Ripensare l’economia in chiave civile, sociale, significa che vanno rinnovati sia il modo di fare impresa che di gestire la spesa pubblica?

“Nel caso delle imprese, significa in realtà guardare con più attenzione a quelle che oggi non pensano solo al profitto ma anche all’impatto ambientale e sociale che hanno. Secondo le ultime indagini è infatti in corso una trasformazione di cui si dovrebbe parlare di più, sia sotto il profilo della comunicazione sia da quello della narrazione. Riguardo la spesa pubblica, l’obiettivo deve essere quello di cambiare gli indicatori benessere per creare quelle condizioni essenziali per la vita umana delle persone, per cui ci sono da decidere le priorità di spesa.
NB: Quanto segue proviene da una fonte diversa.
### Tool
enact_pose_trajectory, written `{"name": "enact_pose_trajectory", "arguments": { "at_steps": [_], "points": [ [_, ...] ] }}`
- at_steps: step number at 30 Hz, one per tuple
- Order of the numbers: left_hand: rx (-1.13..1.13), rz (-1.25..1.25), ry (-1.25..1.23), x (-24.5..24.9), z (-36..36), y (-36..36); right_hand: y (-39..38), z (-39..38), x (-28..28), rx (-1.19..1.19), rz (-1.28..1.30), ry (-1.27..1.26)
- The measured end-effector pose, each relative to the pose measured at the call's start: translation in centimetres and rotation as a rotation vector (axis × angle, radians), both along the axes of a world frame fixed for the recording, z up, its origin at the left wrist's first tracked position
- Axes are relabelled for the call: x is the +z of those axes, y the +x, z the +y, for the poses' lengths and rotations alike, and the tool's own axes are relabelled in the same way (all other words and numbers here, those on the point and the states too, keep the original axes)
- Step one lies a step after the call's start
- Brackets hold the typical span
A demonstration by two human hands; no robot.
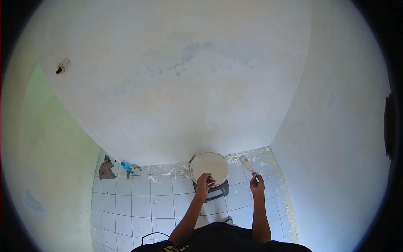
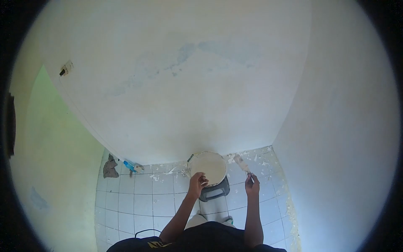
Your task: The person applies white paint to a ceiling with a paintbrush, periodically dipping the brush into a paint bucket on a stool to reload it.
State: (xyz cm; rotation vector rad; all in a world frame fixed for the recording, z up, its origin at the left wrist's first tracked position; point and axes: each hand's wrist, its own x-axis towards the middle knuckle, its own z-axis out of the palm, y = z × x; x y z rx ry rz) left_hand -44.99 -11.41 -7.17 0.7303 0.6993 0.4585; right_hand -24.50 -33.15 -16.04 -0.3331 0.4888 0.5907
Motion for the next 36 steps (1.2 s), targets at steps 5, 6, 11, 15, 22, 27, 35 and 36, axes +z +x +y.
{"name": "enact_pose_trajectory", "arguments": {
  "at_steps": [5, 6, 11, 15, 22, 27, 35, 36],
  "points": [
    [0.011, -0.015, 0.054, 0.9, 3.5, -1.1, 0.0, 2.4, 0.0, 0.026, -0.049, -0.042],
    [0.014, -0.008, 0.045, 1.0, 4.5, -1.4, -0.5, 3.2, 0.1, 0.03, -0.042, -0.051],
    [0.058, 0.007, 0.038, 0.2, 9.0, -1.7, -2.9, 7.5, 0.5, 0.075, -0.037, -0.153],
    [0.098, 0.04, -0.004, -1.3, 11.1, -1.6, -3.6, 9.5, -1.4, 0.156, -0.126, -0.235],
    [0.234, 0.264, 0.16, -8.4, 17.6, 0.0, -0.9, 16.7, -2.7, 0.372, -0.368, -0.738],
    [0.081, 0.546, 0.316, -15.3, 17.3, -0.3, 1.4, 23.6, -7.7, 0.579, -0.635, -0.732],
    [-0.264, 0.89, 0.706, -21.9, 13.6, 0.0, -0.6, 29.1, -13.8, 0.818, -0.861, -0.91],
    [-0.274, 0.856, 0.749, -22.5, 13.2, -0.1, -0.8, 29.3, -14.4, 0.831, -0.851, -0.911]
  ]
}}
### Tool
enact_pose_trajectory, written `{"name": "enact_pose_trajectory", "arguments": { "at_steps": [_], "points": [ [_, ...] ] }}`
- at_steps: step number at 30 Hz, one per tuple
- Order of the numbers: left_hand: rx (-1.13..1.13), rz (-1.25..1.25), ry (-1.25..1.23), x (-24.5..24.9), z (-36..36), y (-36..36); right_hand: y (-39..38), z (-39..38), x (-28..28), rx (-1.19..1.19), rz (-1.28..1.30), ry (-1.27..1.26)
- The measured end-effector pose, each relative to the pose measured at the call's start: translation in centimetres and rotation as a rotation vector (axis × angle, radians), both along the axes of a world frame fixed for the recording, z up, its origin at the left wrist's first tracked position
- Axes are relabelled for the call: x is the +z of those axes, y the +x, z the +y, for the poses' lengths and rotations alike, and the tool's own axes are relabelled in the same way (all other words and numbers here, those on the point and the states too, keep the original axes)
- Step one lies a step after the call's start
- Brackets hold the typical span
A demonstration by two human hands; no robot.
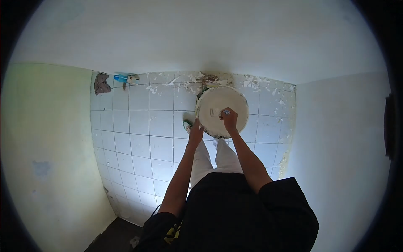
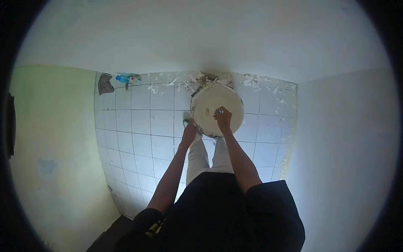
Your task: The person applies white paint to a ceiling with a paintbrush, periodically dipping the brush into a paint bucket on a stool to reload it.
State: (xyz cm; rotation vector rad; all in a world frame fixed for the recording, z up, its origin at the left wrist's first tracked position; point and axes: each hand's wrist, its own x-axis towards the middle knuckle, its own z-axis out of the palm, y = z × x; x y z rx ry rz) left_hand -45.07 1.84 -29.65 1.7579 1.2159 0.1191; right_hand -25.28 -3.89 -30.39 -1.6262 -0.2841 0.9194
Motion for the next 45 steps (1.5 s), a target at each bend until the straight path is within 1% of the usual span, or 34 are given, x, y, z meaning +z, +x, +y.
{"name": "enact_pose_trajectory", "arguments": {
  "at_steps": [1, 2, 4, 8, 9, 10, 11, 13, 15, 17, 18, 20, 21, 23, 26, 29, 30, 31, 32, 33, 34, 35, 36, 37, 39, 42, 43, 44, 45],
  "points": [
    [-0.062, 0.072, 0.039, -0.6, -0.4, 0.0, 0.0, 0.2, -0.5, 0.025, -0.048, -0.032],
    [-0.055, 0.081, 0.032, -1.2, -0.7, -0.1, -0.2, 0.3, -1.1, 0.053, -0.095, -0.065],
    [-0.083, 0.031, 0.138, -0.5, -1.2, 0.1, -0.6, 0.3, -2.1, 0.056, -0.085, -0.078],
    [-0.058, 0.044, 0.09, 0.8, -1.5, 0.6, -1.5, 0.3, -3.5, 0.014, -0.036, -0.049],
    [-0.093, 0.056, 0.125, 0.6, -1.4, 0.6, -1.7, 0.3, -4.2, 0.011, -0.03, -0.048],
    [-0.128, 0.068, 0.159, 0.5, -1.4, 0.4, -1.9, 0.2, -4.8, 0.032, -0.079, -0.049],
    [-0.13, 0.074, 0.158, 0.3, -1.4, 0.3, -2.1, 0.0, -5.6, 0.054, -0.129, -0.05],
    [-0.148, 0.127, 0.066, 0.9, -0.9, 0.4, -2.5, -0.1, -6.3, 0.069, -0.157, -0.045],
    [-0.149, 0.139, 0.028, 1.0, -0.4, 0.5, -3.0, -0.1, -6.8, 0.085, -0.185, -0.04],
    [-0.152, 0.146, -0.013, 1.0, -0.1, 0.4, -3.1, -0.2, -7.1, 0.027, -0.001, 0.015],
    [-0.153, 0.123, -0.011, 0.8, -0.1, 0.2, -3.0, -0.2, -7.0, 0.025, 0.0, 0.012],
    [-0.157, 0.097, -0.01, 0.5, -0.1, 0.2, -2.4, -0.2, -6.8, -0.048, 0.279, 0.025],
    [-0.148, 0.114, -0.034, 0.7, -0.1, 0.3, -1.9, -0.3, -6.8, -0.051, 0.276, 0.024],
    [-0.141, 0.13, -0.058, 1.3, -0.2, 0.7, -0.7, -0.6, -6.6, -0.179, 0.471, 0.099],
    [-0.136, 0.116, 0.01, 0.8, -0.6, 0.4, 0.8, -0.9, -5.7, -0.223, 0.491, 0.068],
    [-0.078, 0.014, 0.046, 0.7, -0.5, 0.3, 2.3, -1.9, -5.6, -0.219, 0.513, 0.101],
    [0.064, -0.018, -0.055, 1.3, -0.4, 0.5, 2.7, -2.2, -4.5, -0.218, 0.499, 0.12],
    [0.199, -0.058, -0.155, 2.0, -0.2, 0.7, 3.1, -2.8, -2.8, -0.239, 0.55, 0.134],
    [0.157, -0.113, 0.021, 0.2, -0.2, 0.0, 3.7, -3.3, -1.2, -0.261, 0.594, 0.159],
    [0.113, -0.178, 0.203, -2.8, 0.0, -1.0, 4.1, -3.9, -0.2, -0.289, 0.632, 0.223],
    [0.089, -0.195, 0.293, -4.7, 0.2, -1.8, 4.5, -4.4, 0.9, -0.316, 0.665, 0.297],
    [0.065, -0.215, 0.386, -5.6, 0.6, -2.1, 5.1, -4.9, 2.8, -0.325, 0.681, 0.356],
    [0.166, -0.276, 0.253, -4.2, 1.2, -1.5, 5.7, -5.4, 5.2, -0.331, 0.697, 0.418],
    [0.259, -0.329, 0.11, -1.5, 1.6, -0.6, 6.1, -6.0, 7.4, -0.356, 0.687, 0.473],
    [0.545, -0.432, -0.347, 5.1, 1.9, 2.2, 8.1, -5.8, 11.8, -0.384, 0.653, 0.567],
    [0.489, -0.503, -0.367, 8.3, 3.8, 5.1, 11.6, -4.0, 17.7, -0.577, 0.459, 0.814],
    [0.489, -0.517, -0.366, 9.4, 4.3, 6.4, 12.8, -3.0, 22.0, -0.62, 0.366, 0.858],
    [0.474, -0.523, -0.362, 10.5, 4.8, 7.5, 14.5, -1.9, 24.6, -0.654, 0.254, 0.911],
    [0.46, -0.585, -0.354, 11.6, 5.2, 8.5, 16.0, -0.8, 27.8, -0.658, 0.121, 0.964]
  ]
}}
Oggi dovrebbero essere prioritari soprattutto gli investimenti nelle reti nevralgiche per il Paese, dal digitale alle infrastrutture – l’alta velocità al Sud è uno dei temi centrali Piano nazionale di ripresa e resilienza – fino alla rete elettrica, nonché in istruzione e in salute. Questi ultimi due sono i beni il cui accesso consente di combattere le diseguaglianze. L’istruzione è una variabile con effetti positivi che riduce il disagio sociale”.

Quali sono i pilastri valoriali su cui si fonda una nuova economia che sia sociale, civile, generativa?

“I ‘fondamentali’ sono cinque e tra questi, innanzitutto quello che l’uomo è capace di provare sentimenti non autointeressati e possiede la cosiddetta intelligenza relazionale, ossia la capacità di creare relazioni, che ci rende più efficaci sia nella nostra vita economica che in quella sociale. In quest’ottica, uno più uno è maggiore di due. Poi, che le imprese non solo sono orientate a ottenere il massimo profitto, tante aziende infatti valutano l’impatto che hanno sull’ambiente e sulle persone. Vanno, inoltre, tenuti in considerazione indicatori alternativi a quello del prodotto interno lordo, come quelli del benessere (well-being) e della soddisfazione e della ricchezza del senso di vita. Infine, la politica deve capire che l’economia non la fanno solo le decisioni calate dall’alto bensì che la ricchezza dei territori deriva dalla capacità delle persone di cooperare ed essere contributive. Da ultimo, anche se rivolto più agli addetti ai lavori, l’importanza dell’interdisciplinarietà tra le diverse figure che fanno ricerca per potere avere una ricaduta positiva sulla società”.